The logistical issues in Russia have been disrupting coal railings since Q4 2021, leading to the volumes being held up at mines, further limiting supply of the crucial material in the global market. In 2022, the situation has not improved, quite the contrary.
As compared to the planned tonnage, 0.5 mio t of coal or 24% were underloaded to Rosterminalugol (RTU) in January 2022 and 0.5 mio t of coal or 66% in February 2022. In January 2022, due to reduced coal railings, Rosterminalugol, the largest coal terminal in the west side of Russia, received only 1.5 mio t of coal, down 20% y-o-y. In February 2022, the terminal expects to receive just 0.7 mio t, a whopping 59% drop y-o-y and 53% m-o-m. In fact, Rosterminalugol is able to handle up to 28 mio t per year. Last year 24.3 mio t were exported through the terminal which means that monthly throughput must amount to 2 mio t at least.
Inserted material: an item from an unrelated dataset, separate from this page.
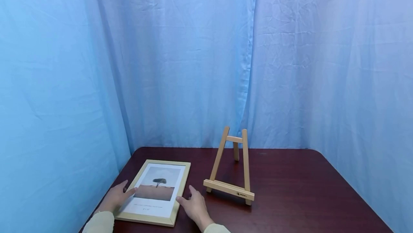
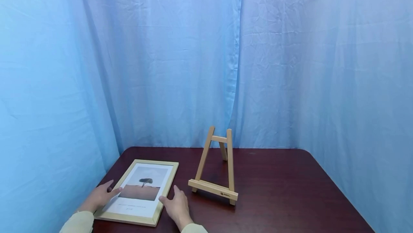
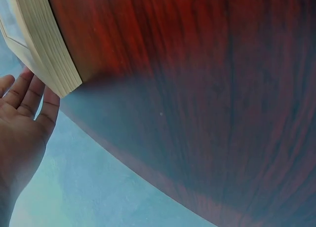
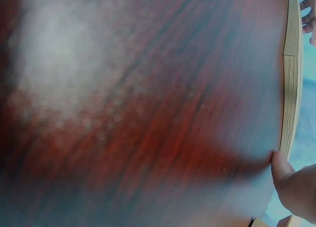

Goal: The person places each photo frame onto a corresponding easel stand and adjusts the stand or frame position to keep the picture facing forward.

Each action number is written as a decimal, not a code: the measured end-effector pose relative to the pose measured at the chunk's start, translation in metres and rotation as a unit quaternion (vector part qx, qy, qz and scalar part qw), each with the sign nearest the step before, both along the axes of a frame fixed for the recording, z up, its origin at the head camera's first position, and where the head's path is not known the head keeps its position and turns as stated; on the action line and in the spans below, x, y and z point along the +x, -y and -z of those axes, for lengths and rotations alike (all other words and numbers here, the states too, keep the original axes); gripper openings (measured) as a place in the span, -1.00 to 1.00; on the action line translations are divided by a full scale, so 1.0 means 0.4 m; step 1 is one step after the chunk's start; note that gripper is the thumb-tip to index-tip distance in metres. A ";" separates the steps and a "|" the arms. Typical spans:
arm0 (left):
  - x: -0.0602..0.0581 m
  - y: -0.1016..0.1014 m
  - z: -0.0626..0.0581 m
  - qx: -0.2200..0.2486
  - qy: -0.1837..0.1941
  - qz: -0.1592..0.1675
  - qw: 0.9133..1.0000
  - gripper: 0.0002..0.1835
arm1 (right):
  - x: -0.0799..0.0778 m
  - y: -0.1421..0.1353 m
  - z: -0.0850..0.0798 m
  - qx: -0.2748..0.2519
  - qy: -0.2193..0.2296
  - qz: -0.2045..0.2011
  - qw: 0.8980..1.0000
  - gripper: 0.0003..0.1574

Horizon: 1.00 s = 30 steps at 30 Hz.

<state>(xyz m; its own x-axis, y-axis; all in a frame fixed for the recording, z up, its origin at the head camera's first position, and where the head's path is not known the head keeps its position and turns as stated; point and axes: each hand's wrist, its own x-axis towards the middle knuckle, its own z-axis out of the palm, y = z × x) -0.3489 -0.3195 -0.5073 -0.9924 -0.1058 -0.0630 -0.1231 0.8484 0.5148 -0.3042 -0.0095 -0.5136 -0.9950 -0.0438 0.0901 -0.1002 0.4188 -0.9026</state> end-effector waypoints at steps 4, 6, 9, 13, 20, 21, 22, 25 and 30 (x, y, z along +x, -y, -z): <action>0.003 -0.003 0.002 0.002 -0.003 0.001 1.000 0.05 | 0.000 -0.001 0.005 0.002 0.001 -0.001 1.000 -0.11; 0.002 -0.002 0.003 -0.001 -0.003 0.002 1.000 0.01 | 0.000 -0.002 0.006 0.004 0.002 -0.002 1.000 -0.12; 0.001 -0.002 0.004 -0.005 -0.003 0.003 1.000 -0.04 | 0.000 -0.002 0.008 0.006 0.000 -0.001 1.000 -0.11; 0.001 -0.004 0.001 -0.005 -0.005 0.008 1.000 -0.06 | 0.000 -0.003 0.008 0.010 -0.004 0.001 1.000 -0.11; 0.002 -0.009 -0.004 -0.004 -0.012 0.015 1.000 -0.18 | 0.002 0.000 0.010 0.028 -0.016 0.019 0.999 -0.13; 0.004 -0.008 -0.004 -0.005 -0.017 0.020 1.000 -0.21 | 0.002 0.000 0.011 0.031 -0.020 0.022 0.999 -0.13; 0.005 -0.007 -0.003 -0.005 -0.022 0.025 0.999 -0.24 | 0.002 0.000 0.012 0.035 -0.024 0.023 0.999 -0.13; 0.009 -0.002 0.004 -0.004 -0.040 0.043 0.998 -0.35 | 0.004 -0.002 0.018 0.047 -0.038 0.026 0.998 -0.14; 0.008 0.001 0.015 0.011 -0.046 0.058 0.997 -0.47 | 0.003 -0.006 0.029 0.068 -0.050 0.032 0.996 -0.17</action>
<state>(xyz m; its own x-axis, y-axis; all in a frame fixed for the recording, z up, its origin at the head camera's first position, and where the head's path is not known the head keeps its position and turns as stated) -0.3459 -0.3200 -0.5131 -0.9996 0.0096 0.0279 0.0231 0.8427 0.5380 -0.3031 -0.0072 -0.5254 -0.9823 0.0018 0.1871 -0.1559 0.5452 -0.8237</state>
RZD, Russian state-owned rail operator, fails to deliver proper volumes of the cargo to the port despite the approved schedule. This is mainly caused by rail maintenance, a large number of abandoned trains on the railway network as well as a lack of workforce affected by COVID-19 and omicron variant, resulting in lower locomotive availability. Due to the lack of locomotive hauling, RZD most often replaces three coal trains with one container train.
Subsequently, KRU (Kuzbassrazrezugol), the major coal supplier through Rosterminalugol, struggles to move some of its coal to the terminal and falls short of its plans. However, the mining giant can’t declare force-majeure officially, because RZD continuously imposes bans on coal shipments without providing any documents related to such restrictive measures.